Dünyanın akciğeri diye anılan 5.5 milyon kilometrekarelik Amazon ormanlarının yüzde 60’ı Brezilya sınırları içinde. Yeryüzündeki tüm oksijenin yüzde 20’sini Amazonlar üretiyor. Ne yazık ki bu bölge büyük tehdit altında. Maden arayıcıları, devletin santral yapma kararları, tarım alanı açma girişimleri başlıca etken. Uluslararası çevre örgütleri kıyımı bir ölçüde durduruyordu. Bolsonaro’ya dek!

2019 yılı ağustosunda Amazonlar alev alev yandı. Tam 2 bin 500 yerde, yangın haftalarca devam etti. Yardım etmek isteyen devletlere Bolsonaro karşı çıktı, “Siz işinize bakın” dedi. Yanan alanları başka amaçlarla kullanacağını saklamadı. 

Amazonlar gibi yeryüzü cennetine acımayan, insana mı acır?

***

Baştaki soruya dönersek...

Koronavirüs salgınından sonra pek çok şeyin değişeceği kesin. Ancak bunun insanlık açısından olumlu olacağına ilişkin bir garanti yok. 

Brezilya örneğini bu nedenle özel olarak ele aldık. 

Latin Amerika ülkeleri ABD’nin arka bahçesi olarak anılıyor. Brezilya, Arjantin, Şili ile Meksika, Nikaragua, Guatemala gezilerim sırasında bu tanımı “arka balkonlar” diye değiştirmek gerektiğini gözlemledim. 

20’nci yüzyıl boyunca Latin Amerika ülkelerinde ABD destekli darbe, darbe girişimi sayısının bin civarında olduğu hesaplanıyor. Bunların tümü askeri darbelerdi.  

21’inci yüzyılda yöntem değişti. Bunun yerine sivil görünümlü ama ABD güdümlü yönetimler geldi. Bolivya’dan Venezüella’ya kadar son birkaç yıl içinde yaşananlar ortada.

Görünen o ki, eşitsizlikleri artıran, devlet yönetimi çevresindekileri kalkındırıp halkı fakirleştiren, sadece paraya sınırsız özgürlük getiren küreselleşmenin temsilcileri salgın sonrasında iktidarlarını kaybetmemek için her şeyi yapacak. 

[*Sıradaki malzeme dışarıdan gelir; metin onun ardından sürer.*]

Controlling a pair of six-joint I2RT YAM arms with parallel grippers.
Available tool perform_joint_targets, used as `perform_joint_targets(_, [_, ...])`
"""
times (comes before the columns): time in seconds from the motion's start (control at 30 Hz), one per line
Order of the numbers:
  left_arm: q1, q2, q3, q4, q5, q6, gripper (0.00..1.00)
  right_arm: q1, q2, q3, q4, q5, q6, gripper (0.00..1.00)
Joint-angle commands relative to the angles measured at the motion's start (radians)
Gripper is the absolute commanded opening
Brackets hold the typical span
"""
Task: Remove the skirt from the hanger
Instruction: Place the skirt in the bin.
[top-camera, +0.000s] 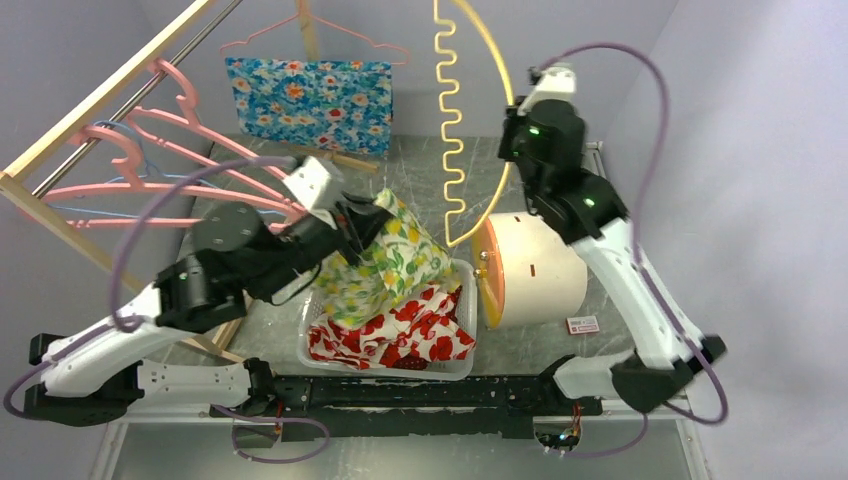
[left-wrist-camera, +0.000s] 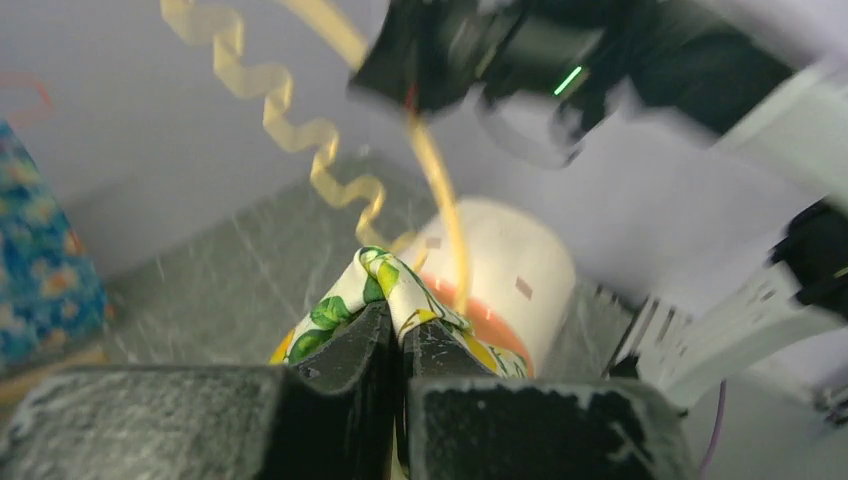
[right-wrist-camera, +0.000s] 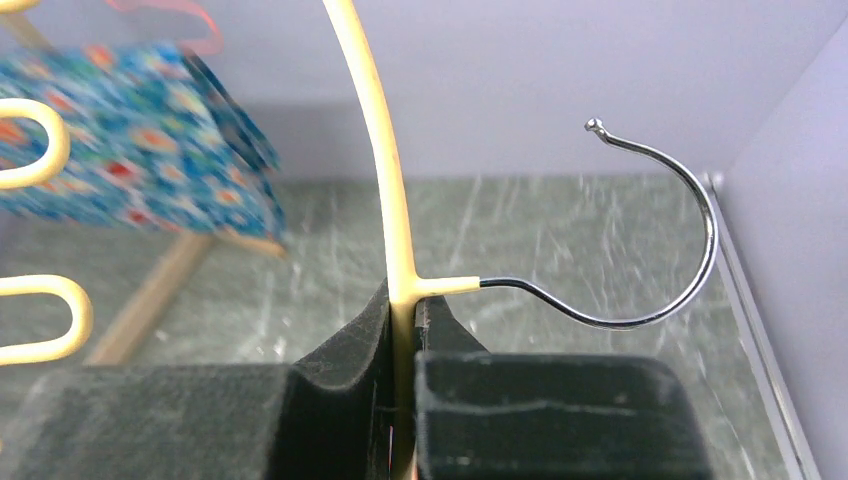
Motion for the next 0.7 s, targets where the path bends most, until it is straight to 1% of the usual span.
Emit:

ABD’de başlayıp Avrupa’ya sıçrayan gösteriler, bu gidişe hayır diyen bir toplumsal muhalefetin olacağını ortaya koyuyor.

Ne var ki “hayır” demek yetmiyor. Bu öncülüğü yapanların neye hayır dediklerini anlatmak kadar neye evet diyeceklerini de haykırması gerekiyor. 

İçinden geçtiğimiz günlerde düşünce ve siyaset üretme sorumluluğunda olanlar, “Koronadan sonra ne gelecek” diye sormamalı...

“Koronadan sonra şu gelmeli” diye başlayıp ufuk açmalı...

Aksi halde pek çok ülkedeki kopyalarıyla birlikte al Borsonaro’yu vur Viktor Orban’a!